There are advantages and disadvantages to either approach, but in the end none of the advantages really outweigh the others. The right choice for your game will be to choose the pattern that best expresses how you want to, or need to, reason about your components and their place in your larger architectural space.

Components as "pure data" allow you to make certain assumptions about them: for example, you know there is no execution state (such as "where they are in their update method") that you would need to persist if you wanted to serialize the component out to persistent storage. This can result in a simpler, cleaner system of serialization for components (both for save data and for sending across a network). If you really implement them as pure, plain-old-data objects they can be faster to copy around in bulk (depending on your language and its idioms regarding "objects" versus plain data).

However, components as "pure data" also mean you need a third-party (a "system" in your parlance) interface to drive any behavior or processing you want associated with the components. This can be disadvantageous if the overhead of creating a new "system" in your API is large. If the overhead is small, then this problem is essentially reduced to the issue of syntactic sugar for OO operations (this->Method() as a member function is not much different then Method(object); both can be used to implement OO design).

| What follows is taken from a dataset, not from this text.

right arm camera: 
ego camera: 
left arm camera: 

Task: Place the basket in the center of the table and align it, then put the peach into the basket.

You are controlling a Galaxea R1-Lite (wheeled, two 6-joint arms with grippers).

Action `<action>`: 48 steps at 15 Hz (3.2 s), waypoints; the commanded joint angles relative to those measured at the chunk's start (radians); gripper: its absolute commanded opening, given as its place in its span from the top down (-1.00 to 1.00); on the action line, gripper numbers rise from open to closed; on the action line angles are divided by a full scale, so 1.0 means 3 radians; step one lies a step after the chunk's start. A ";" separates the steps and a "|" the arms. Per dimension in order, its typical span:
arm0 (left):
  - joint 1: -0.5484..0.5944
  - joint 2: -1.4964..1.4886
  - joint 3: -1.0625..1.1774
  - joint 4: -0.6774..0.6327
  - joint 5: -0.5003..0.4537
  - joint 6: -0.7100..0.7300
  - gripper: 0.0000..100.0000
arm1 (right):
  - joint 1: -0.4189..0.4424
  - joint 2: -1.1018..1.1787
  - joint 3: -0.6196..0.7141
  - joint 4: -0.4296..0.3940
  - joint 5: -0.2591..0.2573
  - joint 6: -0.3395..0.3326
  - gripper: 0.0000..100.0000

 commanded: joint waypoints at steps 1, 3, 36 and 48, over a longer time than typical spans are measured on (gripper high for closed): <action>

Now, there are fairly compelling advantages to processing components in external "systems" objects versus within the entity itself ("foreach entity, foreach component in entity, update the component"). Externalizing the processing provides for potentially better cache locality, makes concurrent processing easier, and other sorts of things. That is orthogonal to the concept of requiring that components only be data though; you can have components with behavior that are also bulk-processed by a "system" interface.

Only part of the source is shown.